A Cardinals club at the beginning stages of a rebuild has good reason for investing in Herrera’s health. Not only did he slash .284/.373/.464 — all top three totals among the Cardinals — and smashed 19 homers in 107 games, but he was also their most clutch player in 2025. He hit 10 homers when the club was behind and seven when games were tied and he was often the reason the Cards won (a .335 batting average, a 1.000 OPS and 12 homers in St. Louis victories). He also tormented left-handed pitching all season (a .330 batting average, a 1.115 OPS and nine homers), became the first Cards catcher ever to hit three home runs in a game (April 2 vs. the Angels) and tied for the third-most homers hit in September in MLB (eight).

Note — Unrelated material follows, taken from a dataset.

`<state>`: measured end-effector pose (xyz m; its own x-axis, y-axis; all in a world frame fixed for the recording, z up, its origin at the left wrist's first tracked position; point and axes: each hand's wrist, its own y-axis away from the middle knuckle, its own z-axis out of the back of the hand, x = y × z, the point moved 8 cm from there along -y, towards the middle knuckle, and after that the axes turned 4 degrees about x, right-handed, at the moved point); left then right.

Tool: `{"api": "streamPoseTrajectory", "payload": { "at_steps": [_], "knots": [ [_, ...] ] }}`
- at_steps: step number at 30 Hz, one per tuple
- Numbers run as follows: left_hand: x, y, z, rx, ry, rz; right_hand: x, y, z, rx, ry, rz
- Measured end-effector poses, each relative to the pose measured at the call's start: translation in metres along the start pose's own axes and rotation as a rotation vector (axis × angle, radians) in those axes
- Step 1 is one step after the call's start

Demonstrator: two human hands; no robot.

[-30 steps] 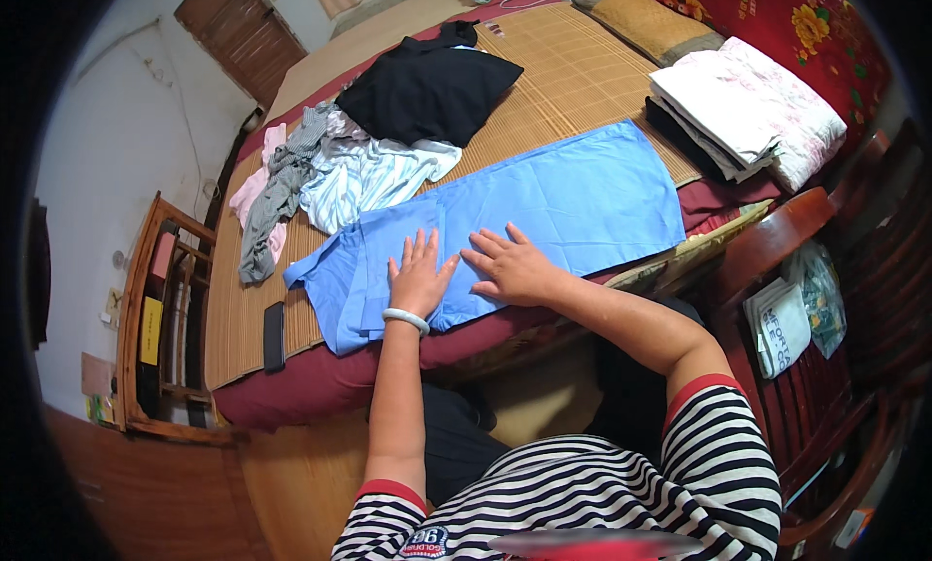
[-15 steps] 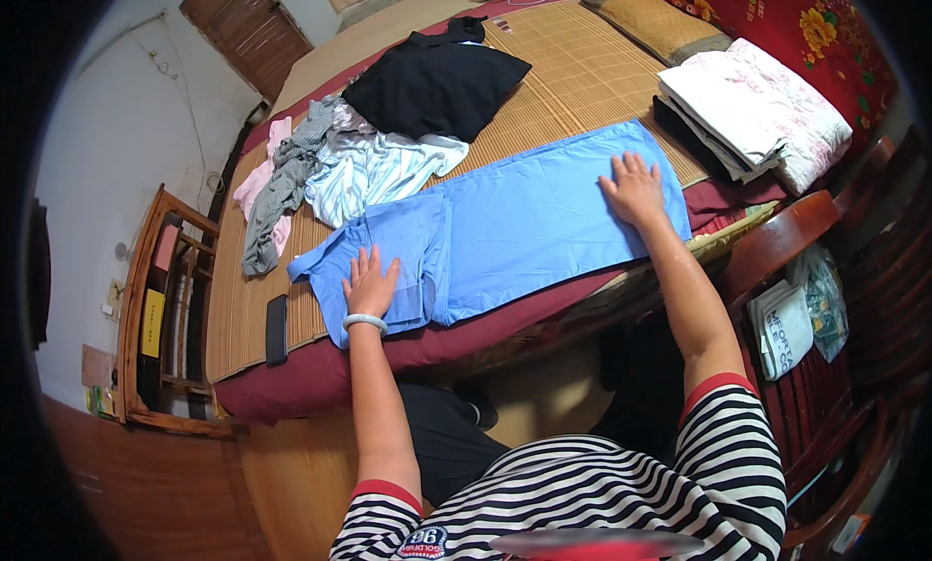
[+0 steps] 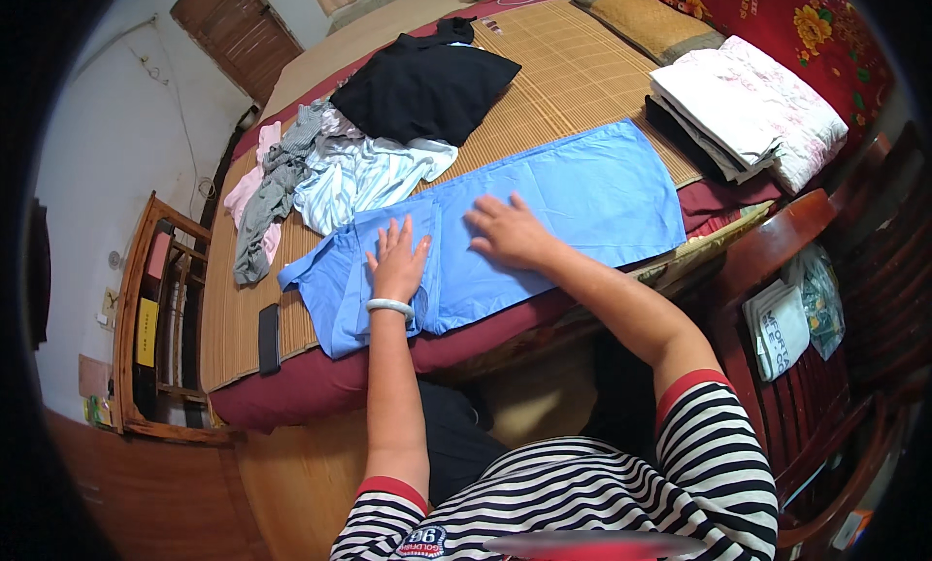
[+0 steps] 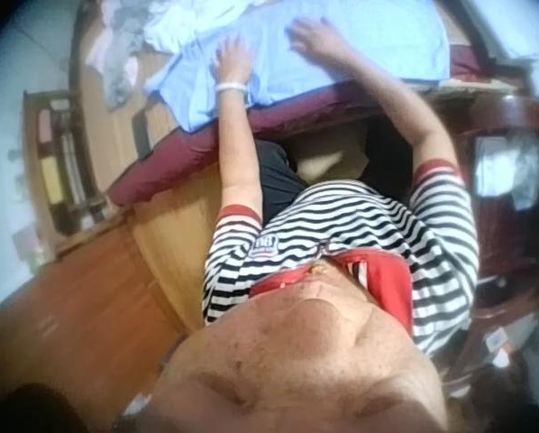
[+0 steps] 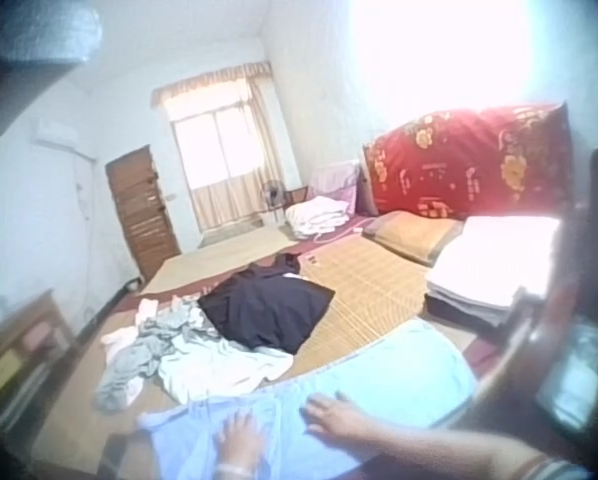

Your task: Fold a blue garment on a bed.

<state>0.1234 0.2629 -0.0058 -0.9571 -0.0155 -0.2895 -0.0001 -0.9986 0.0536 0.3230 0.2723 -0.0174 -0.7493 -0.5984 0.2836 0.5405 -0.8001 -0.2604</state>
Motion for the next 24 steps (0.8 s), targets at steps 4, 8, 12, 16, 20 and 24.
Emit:
{"api": "streamPoseTrajectory", "payload": {
  "at_steps": [4,8,12,16,20,24],
  "knots": [
    [-0.004,-0.006,-0.006,0.082,0.029,0.042,0.001,-0.014,-0.014,0.090,0.041,0.024],
    [0.012,-0.004,-0.002,0.115,-0.013,0.083,-0.065,-0.015,-0.003,0.042,0.104,-0.244],
    [0.052,0.006,0.003,0.112,0.004,0.186,-0.132,0.013,0.024,0.005,0.171,-0.520],
    [0.087,0.020,0.012,0.110,-0.066,0.300,-0.190,0.059,0.050,-0.036,0.264,-0.751],
    [0.121,0.030,0.017,0.091,-0.102,0.346,-0.213,0.087,0.068,-0.061,0.294,-0.838],
    [0.120,0.034,0.025,0.053,-0.096,0.369,-0.206,0.094,0.071,-0.081,0.304,-0.851]
  ]
}}
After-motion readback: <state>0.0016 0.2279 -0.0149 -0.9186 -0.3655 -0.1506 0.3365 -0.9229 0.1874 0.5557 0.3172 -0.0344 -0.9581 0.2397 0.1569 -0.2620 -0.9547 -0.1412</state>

The underlying metrics seem to suggest that there’s even more in Herrera’s middle-of-the-order bat. His batting run value ranked in MLB’s top 88 percentile, while his expected weighted on-base percentage (.371) and expected batting average (.279) ranked in MLB’s 92nd and 90th percentile, per Baseball Savant.

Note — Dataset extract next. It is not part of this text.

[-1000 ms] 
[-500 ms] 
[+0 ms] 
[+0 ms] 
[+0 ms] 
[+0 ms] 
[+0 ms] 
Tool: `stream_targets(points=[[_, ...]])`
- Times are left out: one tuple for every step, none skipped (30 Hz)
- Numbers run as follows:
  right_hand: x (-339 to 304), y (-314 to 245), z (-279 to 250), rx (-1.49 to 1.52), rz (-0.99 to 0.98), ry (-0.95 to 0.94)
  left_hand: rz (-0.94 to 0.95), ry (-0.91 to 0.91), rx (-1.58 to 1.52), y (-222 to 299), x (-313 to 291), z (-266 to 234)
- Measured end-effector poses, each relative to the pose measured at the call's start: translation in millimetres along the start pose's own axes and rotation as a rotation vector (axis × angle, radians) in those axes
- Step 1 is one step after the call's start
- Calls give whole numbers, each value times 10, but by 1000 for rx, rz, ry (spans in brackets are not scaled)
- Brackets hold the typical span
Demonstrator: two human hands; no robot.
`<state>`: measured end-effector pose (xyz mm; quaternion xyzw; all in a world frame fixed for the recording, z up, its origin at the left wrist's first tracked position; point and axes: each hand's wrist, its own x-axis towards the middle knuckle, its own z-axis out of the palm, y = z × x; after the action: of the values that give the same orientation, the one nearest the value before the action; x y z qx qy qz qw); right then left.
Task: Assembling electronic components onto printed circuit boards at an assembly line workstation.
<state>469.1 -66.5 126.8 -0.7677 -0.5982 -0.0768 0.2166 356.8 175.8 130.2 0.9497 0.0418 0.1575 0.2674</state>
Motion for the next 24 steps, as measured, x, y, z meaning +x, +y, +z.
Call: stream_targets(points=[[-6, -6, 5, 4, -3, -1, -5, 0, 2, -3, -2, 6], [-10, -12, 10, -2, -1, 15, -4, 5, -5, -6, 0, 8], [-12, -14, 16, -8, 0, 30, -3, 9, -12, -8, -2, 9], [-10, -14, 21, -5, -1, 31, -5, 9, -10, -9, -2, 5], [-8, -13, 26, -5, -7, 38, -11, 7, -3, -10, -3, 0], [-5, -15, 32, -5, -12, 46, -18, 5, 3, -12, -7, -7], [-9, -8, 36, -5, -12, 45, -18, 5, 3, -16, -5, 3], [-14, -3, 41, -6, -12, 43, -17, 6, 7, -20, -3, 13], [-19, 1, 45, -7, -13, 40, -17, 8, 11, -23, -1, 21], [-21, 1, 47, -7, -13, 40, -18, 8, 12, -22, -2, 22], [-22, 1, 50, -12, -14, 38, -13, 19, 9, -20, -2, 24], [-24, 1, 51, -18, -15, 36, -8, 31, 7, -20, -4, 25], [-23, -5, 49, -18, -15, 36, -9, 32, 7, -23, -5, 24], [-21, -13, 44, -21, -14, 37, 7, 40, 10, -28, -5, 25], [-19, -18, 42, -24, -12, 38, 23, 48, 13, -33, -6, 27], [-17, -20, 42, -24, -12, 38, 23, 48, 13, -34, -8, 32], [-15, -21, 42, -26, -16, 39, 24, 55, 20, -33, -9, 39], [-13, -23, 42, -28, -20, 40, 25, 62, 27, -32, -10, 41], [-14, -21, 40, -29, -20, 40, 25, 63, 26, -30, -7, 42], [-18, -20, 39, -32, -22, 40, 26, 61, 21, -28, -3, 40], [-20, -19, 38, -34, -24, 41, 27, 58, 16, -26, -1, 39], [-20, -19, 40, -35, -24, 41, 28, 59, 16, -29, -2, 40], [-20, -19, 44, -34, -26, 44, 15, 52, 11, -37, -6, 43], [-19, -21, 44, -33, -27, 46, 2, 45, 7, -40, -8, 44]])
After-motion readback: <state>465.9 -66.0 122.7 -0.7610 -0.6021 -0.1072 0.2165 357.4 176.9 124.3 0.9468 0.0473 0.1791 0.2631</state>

The questions, however, surround Herrera’s work behind the plate. Possibly because of the lingering elbow trouble and a knee he badly sprained on April 6, Herrera was limited to just 14 games behind the plate, and he didn’t throw out any of the 15 foes who stole bases on the Cards in 2025. That came after he threw out just four of 59 base-stealers in 2024.

Herrera, who was rushed to the big leagues for 11- and13-game cameos in 2022 and ’23 because of injuries to Yadier Molina and Willson Contreras, still has a strong desire to catch — something he told Bloom and Marmol late last season. Bloom thinks that Herrera was promoted early in his career when he wasn’t necessarily ready, and he could be in line for major improvements following an offseason of work.

“When you look at the entirety of his career, I’m not sure he was ever really set up for success at that position because of a number of factors,” Bloom said. “That’s not a negative or taking shots at anybody. Some of it’s about the state of the organization — what else is available at the position internally, where you might not get that fair shot and yet you’re being asked to perform in the big leagues and so you’re not in a pure teaching environment, either.

“I just think we haven’t done everything yet that we should be doing to support him as a young catcher. And we have a chance to play catch-up on that now, and it seemed to me to be something worth doing.”